> Brief: Only the pictures are to be omitted; every entry beneath should otherwise be duplicated exactly.

> Input:
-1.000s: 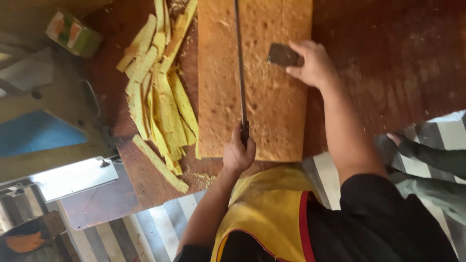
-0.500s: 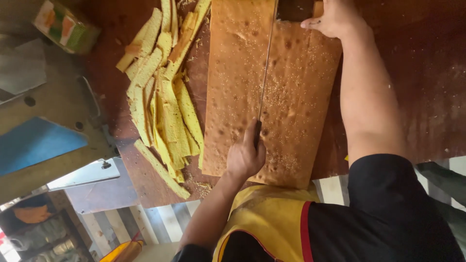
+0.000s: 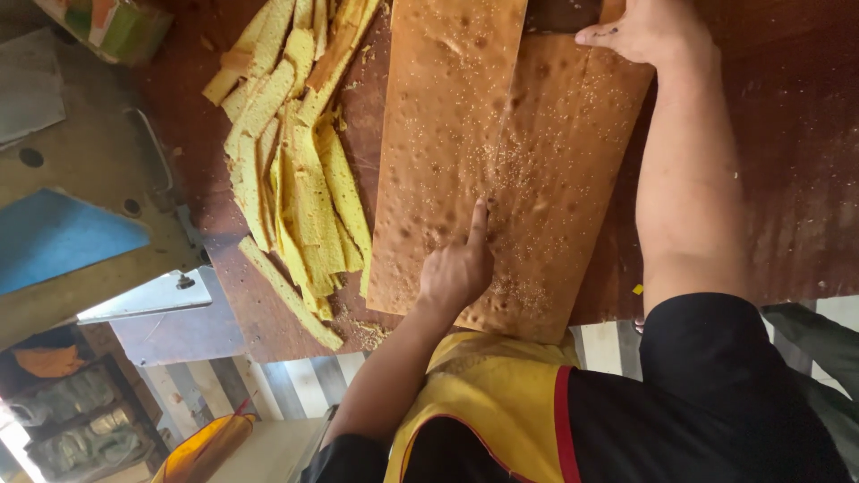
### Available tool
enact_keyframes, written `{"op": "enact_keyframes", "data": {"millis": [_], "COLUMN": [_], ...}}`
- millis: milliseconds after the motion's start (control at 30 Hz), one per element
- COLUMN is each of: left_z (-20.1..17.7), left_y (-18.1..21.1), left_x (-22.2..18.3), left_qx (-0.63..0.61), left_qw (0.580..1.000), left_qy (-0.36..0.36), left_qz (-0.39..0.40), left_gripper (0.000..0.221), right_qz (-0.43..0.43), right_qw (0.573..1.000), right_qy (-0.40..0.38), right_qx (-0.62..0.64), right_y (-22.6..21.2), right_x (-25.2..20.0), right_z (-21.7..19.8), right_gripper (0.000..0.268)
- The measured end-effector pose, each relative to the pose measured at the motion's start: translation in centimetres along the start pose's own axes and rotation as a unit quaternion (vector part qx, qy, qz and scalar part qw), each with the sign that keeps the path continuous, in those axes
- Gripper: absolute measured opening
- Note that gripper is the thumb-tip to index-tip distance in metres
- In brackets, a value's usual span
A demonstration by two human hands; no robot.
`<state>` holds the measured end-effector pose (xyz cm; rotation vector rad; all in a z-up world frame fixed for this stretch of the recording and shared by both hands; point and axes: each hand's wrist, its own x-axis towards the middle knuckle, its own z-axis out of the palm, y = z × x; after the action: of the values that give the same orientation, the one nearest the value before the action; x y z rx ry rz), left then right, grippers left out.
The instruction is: The person trims the dark outer crust off large rectangular yellow sponge cake sheets on a wooden worktable. Using a long knife, they cut strips of crust from the sheet edges and push the trimmed strips aside, then use a small flat scraper to clean and square the cut edges of the cake.
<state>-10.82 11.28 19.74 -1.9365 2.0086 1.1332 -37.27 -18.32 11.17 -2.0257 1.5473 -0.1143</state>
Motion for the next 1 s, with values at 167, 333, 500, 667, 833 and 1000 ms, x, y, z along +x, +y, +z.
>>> {"op": "enact_keyframes", "data": {"millis": [167, 333, 500, 667, 833, 1000], "left_z": [2.6, 3.8, 4.0, 4.6, 3.7, 4.1], "left_y": [-1.2, -1.6, -1.9, -2.3, -1.5, -1.2], "left_x": [1.0, 1.5, 1.4, 1.9, 1.4, 1.4], "left_qx": [0.048, 0.074, 0.080, 0.078, 0.078, 0.077], "left_qw": [0.995, 0.995, 0.995, 0.996, 0.996, 0.996], "left_qy": [-0.089, -0.069, -0.050, -0.045, -0.031, -0.048], "left_qz": [-0.021, -0.001, 0.006, 0.008, 0.020, 0.007], "left_gripper": [0.081, 0.079, 0.081, 0.082, 0.084, 0.085], "right_qz": [0.006, -0.094, -0.085, -0.113, -0.120, -0.085], "right_qw": [1.000, 0.982, 0.992, 0.982, 0.980, 0.985], "right_qy": [0.016, 0.133, 0.090, 0.139, 0.155, 0.150], "right_qx": [0.015, 0.100, -0.024, -0.050, -0.023, -0.023], "right_y": [-1.9, -4.3, -4.8, -4.5, -5.0, -5.5], "right_x": [-1.9, -7.2, -12.3, -13.6, -13.7, -13.9], "right_z": [-0.3, 1.2, 5.5, 6.5, 6.2, 6.8], "right_gripper": [0.072, 0.079, 0.063, 0.060, 0.054, 0.053]}}
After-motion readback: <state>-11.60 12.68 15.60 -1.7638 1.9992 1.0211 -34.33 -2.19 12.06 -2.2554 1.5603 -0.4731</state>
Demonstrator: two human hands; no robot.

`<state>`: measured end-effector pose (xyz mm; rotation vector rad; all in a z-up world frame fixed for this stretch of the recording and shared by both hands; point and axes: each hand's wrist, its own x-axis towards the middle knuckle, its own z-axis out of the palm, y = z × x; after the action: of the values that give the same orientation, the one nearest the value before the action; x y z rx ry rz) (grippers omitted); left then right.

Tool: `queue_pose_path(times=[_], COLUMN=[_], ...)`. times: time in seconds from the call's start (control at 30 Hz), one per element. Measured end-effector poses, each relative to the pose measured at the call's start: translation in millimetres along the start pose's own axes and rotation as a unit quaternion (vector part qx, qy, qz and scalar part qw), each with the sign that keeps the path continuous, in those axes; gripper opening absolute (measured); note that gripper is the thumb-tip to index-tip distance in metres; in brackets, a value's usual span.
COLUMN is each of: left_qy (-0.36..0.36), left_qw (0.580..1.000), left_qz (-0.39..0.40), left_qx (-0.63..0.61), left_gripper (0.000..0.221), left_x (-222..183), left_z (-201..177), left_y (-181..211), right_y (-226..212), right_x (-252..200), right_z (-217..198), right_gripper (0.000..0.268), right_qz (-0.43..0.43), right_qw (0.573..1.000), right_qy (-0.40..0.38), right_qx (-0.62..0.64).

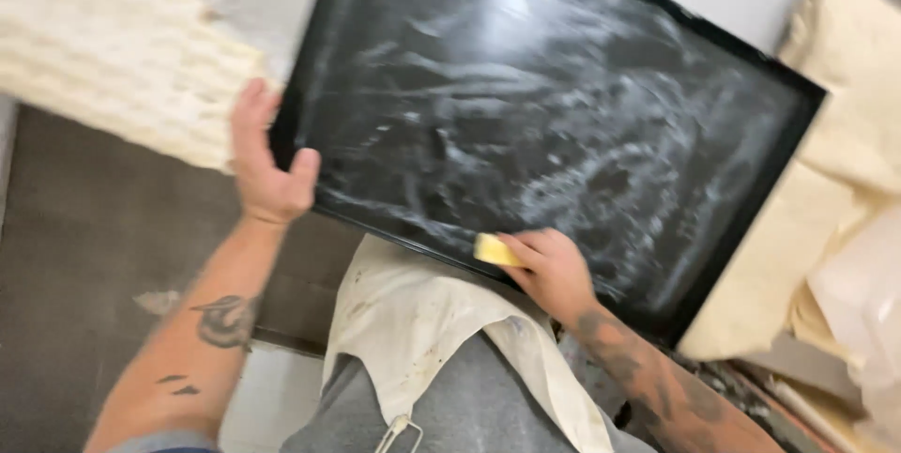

> Output for this exercise:
-1.000s: 
-0.500s: 
+0.000s: 
### Available tool
enact_keyframes, written `{"op": "enact_keyframes", "data": {"millis": [_], "COLUMN": [_], ...}}`
- millis: milliseconds after the motion's start (control at 30 Hz), one per element
- COLUMN is each of: left_z (-20.1..17.7), left_y (-18.1..21.1), left_x (-22.2..18.3), left_qx (-0.63..0.61), left_qw (0.580..1.000), left_qy (-0.36..0.36), left_qz (-0.39..0.40), left_gripper (0.000..0.221), right_qz (-0.43..0.43), right_qw (0.573..1.000), right_qy (-0.40..0.38), right_qx (-0.62..0.64), right_y (-22.6..21.2), right_x (-25.2..20.0), right_z (-21.7..19.8), right_gripper (0.000..0.268)
- The measured end-effector pose, each relative to the pose measured at the motion's start: translation in centimetres along the start pose's own axes and rotation as a unit quaternion (vector part qx, qy, qz and scalar part qw), each with the sign that keeps the path continuous, in those axes
- Gripper: absolute measured opening
- Note that gripper is the thumb-tip to index-tip distance in metres
- In brackets, a value's usual span
A demonstration by two human hands; no robot.
`<state>` holds the measured end-effector pose (xyz cm; rotation vector rad; all in a z-up world frame fixed for this stretch of the recording and shared by both hands; point and axes: each hand's wrist, its own x-axis towards the middle knuckle, its own z-axis out of the palm, y = z × x; after the action: of the values that give the same orientation, the one nearest the value before the action; x y z rx ry rz), left then right, grippers left out.
The instruction is: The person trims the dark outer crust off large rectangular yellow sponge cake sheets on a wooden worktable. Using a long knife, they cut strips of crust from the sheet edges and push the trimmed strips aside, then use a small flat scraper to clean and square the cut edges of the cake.
<state>-10.82 11.28 19.74 -1.9365 2.0086 1.1332 -37.27 -18.32 11.17 -2.0257 1.5473 -0.1143</state>
Motion for the next 1 s, with values at 167, 333, 500, 667, 833 and 1000 ms, x, y, z along +x, +y, +z.
>>> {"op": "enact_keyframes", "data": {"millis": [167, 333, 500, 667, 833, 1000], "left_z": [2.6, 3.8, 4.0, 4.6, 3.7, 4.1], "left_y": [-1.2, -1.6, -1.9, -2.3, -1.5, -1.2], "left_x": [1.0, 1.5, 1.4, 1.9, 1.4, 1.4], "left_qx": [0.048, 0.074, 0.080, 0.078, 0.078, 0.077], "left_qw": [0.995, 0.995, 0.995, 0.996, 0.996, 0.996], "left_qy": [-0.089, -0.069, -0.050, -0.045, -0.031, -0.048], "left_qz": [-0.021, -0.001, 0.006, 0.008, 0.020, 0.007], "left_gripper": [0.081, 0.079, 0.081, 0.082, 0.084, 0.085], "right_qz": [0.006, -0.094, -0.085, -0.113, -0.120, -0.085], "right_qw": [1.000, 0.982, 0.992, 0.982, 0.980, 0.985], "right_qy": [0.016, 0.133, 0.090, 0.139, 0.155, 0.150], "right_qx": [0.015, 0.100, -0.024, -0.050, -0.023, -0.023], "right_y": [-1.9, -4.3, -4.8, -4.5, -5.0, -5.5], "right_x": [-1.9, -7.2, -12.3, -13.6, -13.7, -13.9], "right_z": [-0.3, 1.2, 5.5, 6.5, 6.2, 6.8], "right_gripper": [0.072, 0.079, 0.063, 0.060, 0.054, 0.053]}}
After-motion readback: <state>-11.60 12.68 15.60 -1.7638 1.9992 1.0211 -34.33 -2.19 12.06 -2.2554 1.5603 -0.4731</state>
Demonstrator: two human hands; no robot.

`<state>`: measured end-effector pose (xyz mm; rotation vector rad; all in a z-up world frame fixed for this stretch of the recording and shared by both hands; point and axes: each hand's wrist, its own x-axis towards the middle knuckle, its own z-axis out of the palm, y = z × x; after the action: of the values that give the same orientation, the one nearest the value before the action; x y z rx ry rz) (grippers omitted); left then right.

Tool: `queue_pose_path(times=[_], COLUMN=[_], ...)`. times: time in seconds from the call's start (control at 30 Hz), one per element. Measured end-effector poses, each relative to the pose measured at the call's start: translation in millimetres along the start pose's own axes and rotation as a unit quaternion (vector part qx, qy, qz and scalar part qw), each with the sign that keeps the path continuous, in those axes; gripper opening absolute (measured); note that gripper is the thumb-tip to index-tip distance in metres; in brackets, a value's usual span.
COLUMN is each of: left_qy (-0.36..0.36), left_qw (0.580..1.000), left_qz (-0.39..0.40), left_qx (-0.63..0.61), left_gripper (0.000..0.221), left_x (-222..183), left_z (-201..177), left_y (-181..211), right_y (-226..212), right_x (-252..200), right_z (-217..198), right_gripper (0.000..0.268), right_qz (-0.43..0.43), right_qw (0.573..1.000), right_qy (-0.40..0.38), right_qx (-0.62..0.64).

The work for this exercise is now done.